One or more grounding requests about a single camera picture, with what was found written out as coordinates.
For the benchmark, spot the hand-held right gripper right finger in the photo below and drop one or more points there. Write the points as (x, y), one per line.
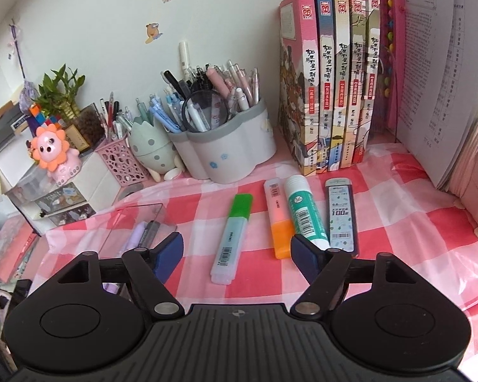
(306, 258)

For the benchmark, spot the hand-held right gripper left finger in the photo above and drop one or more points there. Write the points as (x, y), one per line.
(171, 254)

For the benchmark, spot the black marker pen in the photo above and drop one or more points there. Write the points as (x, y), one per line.
(149, 232)

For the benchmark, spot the orange highlighter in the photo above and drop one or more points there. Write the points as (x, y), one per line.
(281, 223)

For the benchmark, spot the green glue stick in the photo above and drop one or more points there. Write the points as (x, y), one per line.
(302, 207)

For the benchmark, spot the pencil lead refill case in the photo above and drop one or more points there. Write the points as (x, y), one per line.
(340, 215)

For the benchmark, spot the clear acrylic box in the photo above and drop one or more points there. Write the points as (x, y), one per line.
(131, 215)

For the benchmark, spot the green highlighter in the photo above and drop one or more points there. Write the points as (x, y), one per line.
(233, 238)

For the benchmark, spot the grey desk grommet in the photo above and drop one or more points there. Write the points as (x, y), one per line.
(133, 189)

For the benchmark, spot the pink checkered tablecloth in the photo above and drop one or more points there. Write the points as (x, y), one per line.
(382, 227)

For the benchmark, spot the white drawer organiser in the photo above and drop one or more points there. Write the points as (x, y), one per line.
(103, 183)

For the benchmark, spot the pink lattice pen holder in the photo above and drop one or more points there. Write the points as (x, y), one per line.
(121, 163)

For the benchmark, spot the green spotted egg pen holder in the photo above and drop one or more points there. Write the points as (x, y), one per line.
(151, 147)

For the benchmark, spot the white grey flower-shaped pen holder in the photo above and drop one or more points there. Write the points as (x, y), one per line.
(223, 155)

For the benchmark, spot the clear small drawer cabinet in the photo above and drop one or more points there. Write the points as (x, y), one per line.
(63, 199)

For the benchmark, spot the bunch of green pens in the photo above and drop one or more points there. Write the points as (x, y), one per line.
(141, 113)

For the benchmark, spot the black magnifying glass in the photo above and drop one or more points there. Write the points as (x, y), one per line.
(215, 115)

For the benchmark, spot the bunch of red black pens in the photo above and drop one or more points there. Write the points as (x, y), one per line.
(111, 119)

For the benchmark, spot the clear box with brown contents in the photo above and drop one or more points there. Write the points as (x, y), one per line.
(87, 125)

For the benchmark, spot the pink patterned flat box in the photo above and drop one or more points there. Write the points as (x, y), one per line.
(12, 246)

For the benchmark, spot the pink orange sunflower toy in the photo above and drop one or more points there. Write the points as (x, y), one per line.
(49, 147)

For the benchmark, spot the pink spine comic book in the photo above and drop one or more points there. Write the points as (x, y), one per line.
(298, 87)

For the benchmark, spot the striped olive comic book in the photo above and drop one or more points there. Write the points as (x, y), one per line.
(358, 87)

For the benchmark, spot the bunch of pastel pens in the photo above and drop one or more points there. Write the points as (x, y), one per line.
(239, 87)

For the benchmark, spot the pink pencil case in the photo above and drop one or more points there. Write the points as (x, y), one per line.
(474, 167)

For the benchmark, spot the colourful puzzle cube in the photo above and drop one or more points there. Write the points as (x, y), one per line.
(36, 113)

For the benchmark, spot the green bamboo plant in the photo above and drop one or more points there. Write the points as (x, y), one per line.
(59, 87)

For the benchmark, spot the white olive comic book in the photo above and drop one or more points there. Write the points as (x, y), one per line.
(372, 67)

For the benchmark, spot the stack of grey boxes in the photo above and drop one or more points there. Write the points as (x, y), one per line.
(4, 139)

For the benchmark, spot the pink abacus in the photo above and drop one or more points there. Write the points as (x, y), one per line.
(396, 67)

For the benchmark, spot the open paper book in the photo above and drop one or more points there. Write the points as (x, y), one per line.
(434, 87)

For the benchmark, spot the purple hanging sachet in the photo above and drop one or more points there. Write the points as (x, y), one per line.
(26, 95)

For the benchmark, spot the brown animal wall sticker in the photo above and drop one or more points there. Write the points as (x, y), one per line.
(153, 32)

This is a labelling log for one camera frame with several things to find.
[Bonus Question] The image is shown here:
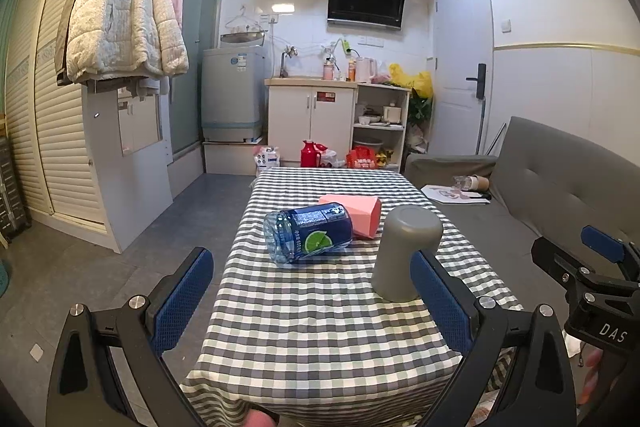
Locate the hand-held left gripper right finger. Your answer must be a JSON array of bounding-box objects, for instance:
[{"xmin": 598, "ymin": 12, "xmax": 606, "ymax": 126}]
[{"xmin": 409, "ymin": 249, "xmax": 582, "ymax": 427}]

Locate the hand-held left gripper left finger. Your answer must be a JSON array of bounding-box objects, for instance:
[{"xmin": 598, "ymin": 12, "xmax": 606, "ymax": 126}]
[{"xmin": 47, "ymin": 247, "xmax": 216, "ymax": 427}]

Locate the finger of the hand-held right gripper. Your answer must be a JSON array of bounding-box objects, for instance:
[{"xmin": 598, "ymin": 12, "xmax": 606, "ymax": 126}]
[
  {"xmin": 531, "ymin": 236, "xmax": 592, "ymax": 309},
  {"xmin": 580, "ymin": 225, "xmax": 640, "ymax": 281}
]

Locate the grey cup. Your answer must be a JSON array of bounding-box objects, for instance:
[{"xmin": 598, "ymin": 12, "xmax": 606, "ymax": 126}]
[{"xmin": 370, "ymin": 205, "xmax": 445, "ymax": 301}]

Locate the person's right hand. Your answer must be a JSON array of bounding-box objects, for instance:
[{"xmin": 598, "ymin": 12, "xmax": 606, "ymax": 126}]
[{"xmin": 577, "ymin": 349, "xmax": 604, "ymax": 408}]

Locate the grey sofa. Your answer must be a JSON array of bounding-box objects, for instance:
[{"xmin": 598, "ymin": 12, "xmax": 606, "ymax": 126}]
[{"xmin": 404, "ymin": 117, "xmax": 640, "ymax": 308}]

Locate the printed paper sheet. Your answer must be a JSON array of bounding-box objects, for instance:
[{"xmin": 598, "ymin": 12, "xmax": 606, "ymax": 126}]
[{"xmin": 421, "ymin": 185, "xmax": 492, "ymax": 206}]

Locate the pink box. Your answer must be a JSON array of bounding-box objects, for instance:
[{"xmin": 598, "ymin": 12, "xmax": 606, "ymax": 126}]
[{"xmin": 318, "ymin": 194, "xmax": 383, "ymax": 240}]

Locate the white cabinet panel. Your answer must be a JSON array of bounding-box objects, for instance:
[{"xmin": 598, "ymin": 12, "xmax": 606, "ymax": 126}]
[{"xmin": 81, "ymin": 77, "xmax": 173, "ymax": 254}]

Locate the green checkered tablecloth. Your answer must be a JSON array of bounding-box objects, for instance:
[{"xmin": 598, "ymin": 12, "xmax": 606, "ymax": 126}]
[{"xmin": 179, "ymin": 167, "xmax": 523, "ymax": 427}]

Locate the blue plastic bottle lime label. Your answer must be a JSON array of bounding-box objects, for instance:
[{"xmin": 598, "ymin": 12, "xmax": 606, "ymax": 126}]
[{"xmin": 263, "ymin": 202, "xmax": 354, "ymax": 268}]

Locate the white platform step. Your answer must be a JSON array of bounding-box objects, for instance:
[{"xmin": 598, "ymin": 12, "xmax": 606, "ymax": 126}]
[{"xmin": 202, "ymin": 139, "xmax": 268, "ymax": 175}]

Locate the red snack bag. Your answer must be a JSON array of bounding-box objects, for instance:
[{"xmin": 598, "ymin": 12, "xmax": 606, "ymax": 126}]
[{"xmin": 346, "ymin": 146, "xmax": 377, "ymax": 168}]

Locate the white open shelf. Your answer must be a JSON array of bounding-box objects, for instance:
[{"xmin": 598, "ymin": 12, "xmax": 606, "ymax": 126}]
[{"xmin": 351, "ymin": 83, "xmax": 412, "ymax": 172}]

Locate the green plant bouquet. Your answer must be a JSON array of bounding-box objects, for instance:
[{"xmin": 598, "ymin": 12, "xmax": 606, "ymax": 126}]
[{"xmin": 407, "ymin": 94, "xmax": 433, "ymax": 132}]

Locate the red thermos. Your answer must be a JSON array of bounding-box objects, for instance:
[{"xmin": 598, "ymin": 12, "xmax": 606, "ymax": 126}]
[{"xmin": 300, "ymin": 140, "xmax": 321, "ymax": 168}]

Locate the louvred wardrobe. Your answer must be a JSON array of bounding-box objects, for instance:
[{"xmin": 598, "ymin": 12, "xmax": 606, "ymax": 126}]
[{"xmin": 0, "ymin": 0, "xmax": 126, "ymax": 228}]

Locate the grey washing machine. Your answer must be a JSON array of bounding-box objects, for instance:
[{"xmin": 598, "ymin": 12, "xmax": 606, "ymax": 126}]
[{"xmin": 201, "ymin": 47, "xmax": 266, "ymax": 142}]

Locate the yellow plastic bag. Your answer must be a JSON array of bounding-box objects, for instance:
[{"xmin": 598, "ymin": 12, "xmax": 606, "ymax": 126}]
[{"xmin": 389, "ymin": 63, "xmax": 434, "ymax": 100}]

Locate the white kitchen base cabinet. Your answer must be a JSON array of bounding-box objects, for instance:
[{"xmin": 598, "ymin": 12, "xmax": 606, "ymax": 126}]
[{"xmin": 265, "ymin": 77, "xmax": 359, "ymax": 156}]

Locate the white electric kettle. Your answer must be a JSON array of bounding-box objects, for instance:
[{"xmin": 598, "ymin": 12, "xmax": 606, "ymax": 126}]
[{"xmin": 356, "ymin": 57, "xmax": 378, "ymax": 84}]

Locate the white door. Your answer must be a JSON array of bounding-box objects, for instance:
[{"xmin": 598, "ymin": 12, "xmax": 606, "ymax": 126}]
[{"xmin": 433, "ymin": 0, "xmax": 495, "ymax": 155}]

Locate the metal faucet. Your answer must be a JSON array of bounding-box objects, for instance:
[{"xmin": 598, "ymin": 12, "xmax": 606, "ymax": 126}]
[{"xmin": 280, "ymin": 47, "xmax": 298, "ymax": 78}]

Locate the metal basin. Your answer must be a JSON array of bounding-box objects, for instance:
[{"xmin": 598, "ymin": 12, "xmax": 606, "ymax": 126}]
[{"xmin": 220, "ymin": 32, "xmax": 265, "ymax": 49}]

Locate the frosted glass door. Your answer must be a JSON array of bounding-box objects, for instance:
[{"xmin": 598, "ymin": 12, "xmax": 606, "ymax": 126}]
[{"xmin": 170, "ymin": 0, "xmax": 226, "ymax": 155}]

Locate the white puffy jacket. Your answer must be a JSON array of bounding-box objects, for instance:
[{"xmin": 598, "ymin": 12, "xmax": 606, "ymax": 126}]
[{"xmin": 56, "ymin": 0, "xmax": 190, "ymax": 85}]

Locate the wall mirror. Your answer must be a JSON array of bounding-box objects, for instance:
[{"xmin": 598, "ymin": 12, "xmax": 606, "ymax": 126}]
[{"xmin": 117, "ymin": 87, "xmax": 163, "ymax": 156}]

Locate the black door handle lock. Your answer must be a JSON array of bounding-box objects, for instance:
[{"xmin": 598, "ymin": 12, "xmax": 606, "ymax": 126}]
[{"xmin": 466, "ymin": 63, "xmax": 487, "ymax": 98}]

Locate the wire clothes hanger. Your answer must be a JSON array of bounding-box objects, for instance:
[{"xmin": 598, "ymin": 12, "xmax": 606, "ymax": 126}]
[{"xmin": 225, "ymin": 6, "xmax": 263, "ymax": 32}]

WHAT IS BEING ASKED -
For every line above that includes the string "metal", copy the line.

RESULT OF THIS EXERCISE -
Locate the metal faucet. Your answer must be a JSON array of bounding-box objects, for instance:
Locate the metal basin. Your answer must be a JSON array of bounding-box objects, for instance:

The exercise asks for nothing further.